The material below holds pictures; leave them out, and copy exactly, and only, the lines from the one with "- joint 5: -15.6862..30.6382" through the last.

##### Dataset excerpt

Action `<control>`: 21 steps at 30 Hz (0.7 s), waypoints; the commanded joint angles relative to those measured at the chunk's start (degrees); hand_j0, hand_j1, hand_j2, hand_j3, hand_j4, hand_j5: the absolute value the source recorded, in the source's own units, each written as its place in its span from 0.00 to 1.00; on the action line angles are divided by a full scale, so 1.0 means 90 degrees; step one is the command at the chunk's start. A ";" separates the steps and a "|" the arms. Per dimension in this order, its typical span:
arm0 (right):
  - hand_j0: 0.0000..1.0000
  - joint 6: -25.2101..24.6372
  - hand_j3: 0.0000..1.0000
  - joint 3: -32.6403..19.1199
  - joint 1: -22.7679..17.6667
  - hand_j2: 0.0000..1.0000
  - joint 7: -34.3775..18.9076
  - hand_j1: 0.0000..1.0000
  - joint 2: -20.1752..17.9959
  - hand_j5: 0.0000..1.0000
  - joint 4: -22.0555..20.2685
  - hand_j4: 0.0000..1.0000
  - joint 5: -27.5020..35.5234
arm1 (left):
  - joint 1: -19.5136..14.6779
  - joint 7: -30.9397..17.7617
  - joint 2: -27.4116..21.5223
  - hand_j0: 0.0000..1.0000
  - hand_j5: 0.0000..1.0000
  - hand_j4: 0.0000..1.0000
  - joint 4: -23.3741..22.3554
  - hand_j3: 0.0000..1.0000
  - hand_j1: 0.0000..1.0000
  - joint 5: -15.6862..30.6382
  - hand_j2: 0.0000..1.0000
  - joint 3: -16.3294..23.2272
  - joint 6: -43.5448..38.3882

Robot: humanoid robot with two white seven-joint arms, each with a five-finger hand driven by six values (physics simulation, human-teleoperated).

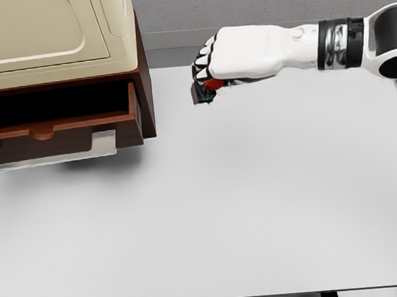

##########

> Answer section:
  - joint 5: -15.6862..30.6382
  - hand_j2: 0.0000..1.0000
  - joint 3: -16.3294..23.2272
  - joint 6: -43.5448..38.3882

Robot: humanoid robot with two white seven-joint arms, each with a five-finger hand driven by six values (physics simulation, human-teleoperated).

This exercise calls for no further output.